** Input data follows **
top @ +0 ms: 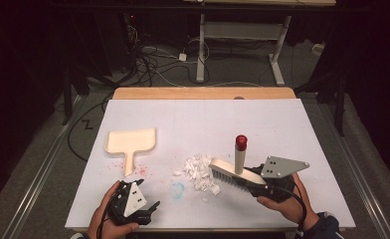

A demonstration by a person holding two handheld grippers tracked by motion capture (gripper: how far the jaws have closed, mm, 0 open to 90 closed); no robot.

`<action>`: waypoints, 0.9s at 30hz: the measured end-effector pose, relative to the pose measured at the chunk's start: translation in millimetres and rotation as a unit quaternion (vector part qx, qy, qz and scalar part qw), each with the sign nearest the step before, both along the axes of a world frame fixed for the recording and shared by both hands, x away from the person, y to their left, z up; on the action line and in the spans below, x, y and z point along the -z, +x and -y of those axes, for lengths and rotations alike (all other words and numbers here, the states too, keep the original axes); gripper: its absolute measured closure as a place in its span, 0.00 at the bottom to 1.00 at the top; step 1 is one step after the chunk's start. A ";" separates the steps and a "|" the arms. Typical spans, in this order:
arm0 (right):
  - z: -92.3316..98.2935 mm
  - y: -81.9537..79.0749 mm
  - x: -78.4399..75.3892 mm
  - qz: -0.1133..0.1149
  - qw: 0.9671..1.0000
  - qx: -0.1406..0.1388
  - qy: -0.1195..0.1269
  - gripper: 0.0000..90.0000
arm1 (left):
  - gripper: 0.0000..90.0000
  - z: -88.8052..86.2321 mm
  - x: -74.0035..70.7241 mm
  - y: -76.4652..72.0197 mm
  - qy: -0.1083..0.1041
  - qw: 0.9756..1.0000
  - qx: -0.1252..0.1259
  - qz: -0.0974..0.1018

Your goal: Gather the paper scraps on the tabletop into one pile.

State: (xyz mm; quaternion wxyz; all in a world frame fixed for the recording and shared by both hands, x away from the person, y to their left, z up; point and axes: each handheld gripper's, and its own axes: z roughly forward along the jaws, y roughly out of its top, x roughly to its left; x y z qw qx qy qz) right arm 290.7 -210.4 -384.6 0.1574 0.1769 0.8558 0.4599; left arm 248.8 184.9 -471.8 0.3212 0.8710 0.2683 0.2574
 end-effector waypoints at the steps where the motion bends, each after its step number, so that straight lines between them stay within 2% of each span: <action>1: -0.2 -2.6 0.1 -0.005 1.000 -0.015 0.002 0.75 | 0.19 0.2 0.1 0.0 0.000 1.000 0.000 0.000; 4: -2.0 -8.9 5.4 -0.018 0.998 -0.055 0.005 0.75 | 0.19 0.2 -0.1 -0.3 0.000 1.000 0.000 0.001; 8: -13.7 -7.4 27.2 -0.044 0.992 -0.119 0.011 0.75 | 0.19 -4.3 -4.5 0.5 -0.004 1.000 -0.013 0.016; 11: -27.2 0.4 44.9 -0.062 0.988 -0.139 0.002 0.75 | 0.19 -14.4 -11.5 1.3 -0.032 0.999 -0.031 0.027; 14: -35.6 9.4 54.3 -0.067 0.987 -0.144 0.013 0.75 | 0.19 -19.0 -13.2 2.6 -0.043 0.998 -0.040 0.027; 17: -41.1 20.6 53.4 -0.043 0.990 -0.133 -0.005 0.75 | 0.19 -16.0 -11.8 2.8 -0.037 0.998 -0.034 0.025; 21: -47.3 42.4 51.5 -0.025 0.993 -0.117 -0.010 0.75 | 0.19 -10.5 -9.7 2.2 -0.035 0.999 -0.027 0.022; 24: -51.2 55.5 52.6 -0.021 0.995 -0.100 -0.004 0.75 | 0.19 -7.2 -8.1 1.5 -0.033 0.999 -0.021 0.018; 27: -53.6 59.7 52.1 -0.023 0.995 -0.095 0.010 0.75 | 0.19 -5.6 -6.7 1.1 -0.029 0.999 -0.016 0.015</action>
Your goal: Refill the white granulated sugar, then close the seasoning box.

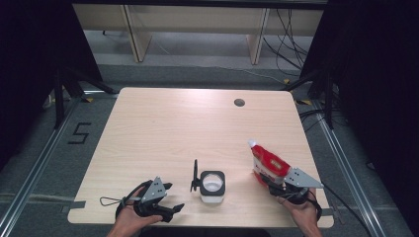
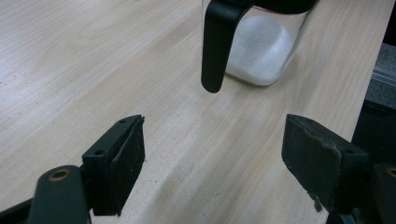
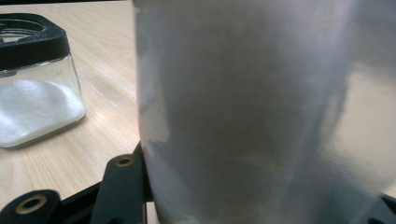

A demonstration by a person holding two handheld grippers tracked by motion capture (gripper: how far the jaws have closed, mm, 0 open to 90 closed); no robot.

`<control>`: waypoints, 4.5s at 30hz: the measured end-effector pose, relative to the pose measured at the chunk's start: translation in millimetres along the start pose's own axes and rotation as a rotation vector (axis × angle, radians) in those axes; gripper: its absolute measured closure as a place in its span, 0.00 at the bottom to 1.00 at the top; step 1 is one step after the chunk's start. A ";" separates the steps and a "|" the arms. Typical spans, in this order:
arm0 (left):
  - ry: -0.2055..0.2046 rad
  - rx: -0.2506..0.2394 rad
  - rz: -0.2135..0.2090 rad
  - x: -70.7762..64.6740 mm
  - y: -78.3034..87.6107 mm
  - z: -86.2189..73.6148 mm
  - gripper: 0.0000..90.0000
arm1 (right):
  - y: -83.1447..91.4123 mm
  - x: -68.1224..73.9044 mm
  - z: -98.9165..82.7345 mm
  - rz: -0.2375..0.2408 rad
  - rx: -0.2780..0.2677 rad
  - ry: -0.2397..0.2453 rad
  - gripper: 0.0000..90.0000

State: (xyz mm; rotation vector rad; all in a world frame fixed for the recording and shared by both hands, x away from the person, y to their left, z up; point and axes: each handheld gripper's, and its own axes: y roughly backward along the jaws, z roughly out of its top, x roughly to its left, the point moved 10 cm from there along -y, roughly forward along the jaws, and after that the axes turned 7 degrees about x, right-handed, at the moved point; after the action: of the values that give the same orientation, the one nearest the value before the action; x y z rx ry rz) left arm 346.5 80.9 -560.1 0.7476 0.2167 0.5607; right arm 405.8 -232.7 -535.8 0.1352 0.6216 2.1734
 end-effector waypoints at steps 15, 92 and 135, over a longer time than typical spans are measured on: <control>0.014 -0.015 -0.001 -0.5 -0.5 1.2 0.23 | 7.1 0.3 -3.8 0.010 0.003 -0.116 0.52; 0.028 0.011 0.003 0.4 1.3 -1.7 0.23 | 75.7 11.4 -34.1 -0.166 0.129 -0.183 0.26; 0.035 -0.029 -0.003 5.2 4.3 4.9 0.23 | 78.3 27.1 -44.6 -0.120 0.186 -0.152 0.23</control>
State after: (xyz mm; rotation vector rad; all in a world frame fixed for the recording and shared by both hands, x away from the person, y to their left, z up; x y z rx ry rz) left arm 351.0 83.5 -553.6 0.7094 0.2412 0.5735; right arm 319.3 -269.6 -540.4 0.3501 0.7253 1.9669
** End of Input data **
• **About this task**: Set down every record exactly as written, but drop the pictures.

• **Answer to the exercise**:
top @ +0 ms: 

A demonstration by a person holding two handheld grippers tracked by motion capture (gripper: how far the jaws have closed, mm, 0 open to 90 closed); no robot.

`<action>`: waypoints, 0.9s at 30hz: the measured end-effector pose, relative to the pose measured at the chunk's start: translation in millimetres and rotation as a unit quaternion (vector part qx, qy, qz and scalar part qw), each with the sign nearest the step before, both along the axes of a world frame fixed for the recording and shared by both hands, x away from the person, y to their left, z up; on the action line and in the spans below, x, y and z point along the -z, +x and -y of those axes, for lengths and rotations alike (all other words and numbers here, the states too, keep the original axes); gripper: its absolute measured closure as a place in its span, 0.00 at the bottom to 1.00 at the top; step 1 is one step after the chunk's start. A ";" separates the steps and a "|" the arms. Typical spans, in this order:
arm0 (right):
  - z: -92.3316..98.2935 mm
  - y: -81.9537..79.0749 mm
  - x: -78.4399..75.3892 mm
  - qz: -0.1133..0.1149
  - qw: 0.9671..1.0000
  - qx: -0.1406..0.1388
  - qy: -0.1195..0.1269
  - gripper: 0.0000..90.0000
arm1 (left):
  - gripper: 0.0000..90.0000
  - z: -88.8052..86.2321 mm
  - x: -74.0035..70.7241 mm
  - y: -76.4652..72.0197 mm
  - qy: -0.1083..0.1041
  - qw: 0.9756..1.0000
  - qx: -0.1252..0.1259
  - qz: -0.0974..0.1018

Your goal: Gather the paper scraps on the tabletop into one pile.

State: (xyz mm; quaternion wxyz; all in a world frame fixed for the recording and shared by both hands, x away from the person, y to their left, z up; point and axes: each handheld gripper's, and its own axes: z roughly forward along the jaws, y roughly out of its top, x roughly to its left; x y z qw qx qy qz) right arm 290.7 -210.4 -384.6 0.1574 0.1769 0.8558 0.4599; left arm 248.8 184.9 -471.8 0.3212 0.8710 0.2683 0.2574
 end-effector waypoints at the steps where the motion bends, each after its step number, so that straight lines between them stay within 2% of each span: <action>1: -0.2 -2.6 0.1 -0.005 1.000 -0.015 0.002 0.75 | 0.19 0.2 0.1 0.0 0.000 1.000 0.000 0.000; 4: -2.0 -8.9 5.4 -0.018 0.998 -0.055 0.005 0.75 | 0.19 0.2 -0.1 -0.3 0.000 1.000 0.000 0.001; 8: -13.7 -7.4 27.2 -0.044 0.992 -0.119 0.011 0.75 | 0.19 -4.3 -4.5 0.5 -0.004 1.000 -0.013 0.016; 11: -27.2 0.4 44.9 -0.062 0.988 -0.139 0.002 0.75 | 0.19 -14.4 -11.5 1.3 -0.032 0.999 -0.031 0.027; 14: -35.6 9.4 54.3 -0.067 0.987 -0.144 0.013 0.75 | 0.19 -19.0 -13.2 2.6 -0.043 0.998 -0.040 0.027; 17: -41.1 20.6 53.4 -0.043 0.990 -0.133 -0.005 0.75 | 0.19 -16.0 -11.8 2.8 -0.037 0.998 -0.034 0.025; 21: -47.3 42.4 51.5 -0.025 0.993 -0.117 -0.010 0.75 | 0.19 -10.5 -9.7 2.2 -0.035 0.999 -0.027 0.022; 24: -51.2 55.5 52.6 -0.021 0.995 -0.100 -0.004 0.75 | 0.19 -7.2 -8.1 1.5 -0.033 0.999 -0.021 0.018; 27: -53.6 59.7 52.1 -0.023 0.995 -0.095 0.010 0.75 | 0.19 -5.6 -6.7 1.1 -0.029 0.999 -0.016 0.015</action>
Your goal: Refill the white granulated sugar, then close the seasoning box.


A demonstration by a person holding two handheld grippers tracked by motion capture (gripper: how far the jaws have closed, mm, 0 open to 90 closed); no robot.

`<control>`: waypoints, 4.5s at 30hz: the measured end-effector pose, relative to the pose measured at the chunk's start: translation in millimetres along the start pose's own axes and rotation as a rotation vector (axis × angle, radians) in those axes; gripper: its absolute measured closure as a place in its span, 0.00 at the bottom to 1.00 at the top; step 1 is one step after the chunk's start. A ";" separates the steps and a "|" the arms. Typical spans, in this order:
arm0 (left):
  - ry: -0.2055..0.2046 rad
  - rx: -0.2506..0.2394 rad
  - rz: -0.2135..0.2090 rad
  - x: -70.7762..64.6740 mm
  - y: -78.3034..87.6107 mm
  - z: -86.2189..73.6148 mm
  - gripper: 0.0000..90.0000
arm1 (right):
  - y: -83.1447..91.4123 mm
  - x: -68.1224..73.9044 mm
  - z: -98.9165..82.7345 mm
  - rz: -0.2375..0.2408 rad
  - rx: -0.2780..0.2677 rad
  - ry: -0.2397..0.2453 rad
  - gripper: 0.0000..90.0000

State: (xyz mm; rotation vector rad; all in a world frame fixed for the recording and shared by both hands, x away from the person, y to their left, z up; point and axes: each handheld gripper's, and its own axes: y roughly backward along the jaws, z roughly out of its top, x roughly to its left, the point moved 10 cm from there along -y, roughly forward along the jaws, and after that the axes turned 7 degrees about x, right-handed, at the moved point; after the action: of the values that give the same orientation, the one nearest the value before the action; x y z rx ry rz) left arm 346.5 80.9 -560.1 0.7476 0.2167 0.5607; right arm 405.8 -232.7 -535.8 0.1352 0.6216 2.1734
 end-effector waypoints at steps 15, 92 and 135, over a longer time than typical spans are measured on: <control>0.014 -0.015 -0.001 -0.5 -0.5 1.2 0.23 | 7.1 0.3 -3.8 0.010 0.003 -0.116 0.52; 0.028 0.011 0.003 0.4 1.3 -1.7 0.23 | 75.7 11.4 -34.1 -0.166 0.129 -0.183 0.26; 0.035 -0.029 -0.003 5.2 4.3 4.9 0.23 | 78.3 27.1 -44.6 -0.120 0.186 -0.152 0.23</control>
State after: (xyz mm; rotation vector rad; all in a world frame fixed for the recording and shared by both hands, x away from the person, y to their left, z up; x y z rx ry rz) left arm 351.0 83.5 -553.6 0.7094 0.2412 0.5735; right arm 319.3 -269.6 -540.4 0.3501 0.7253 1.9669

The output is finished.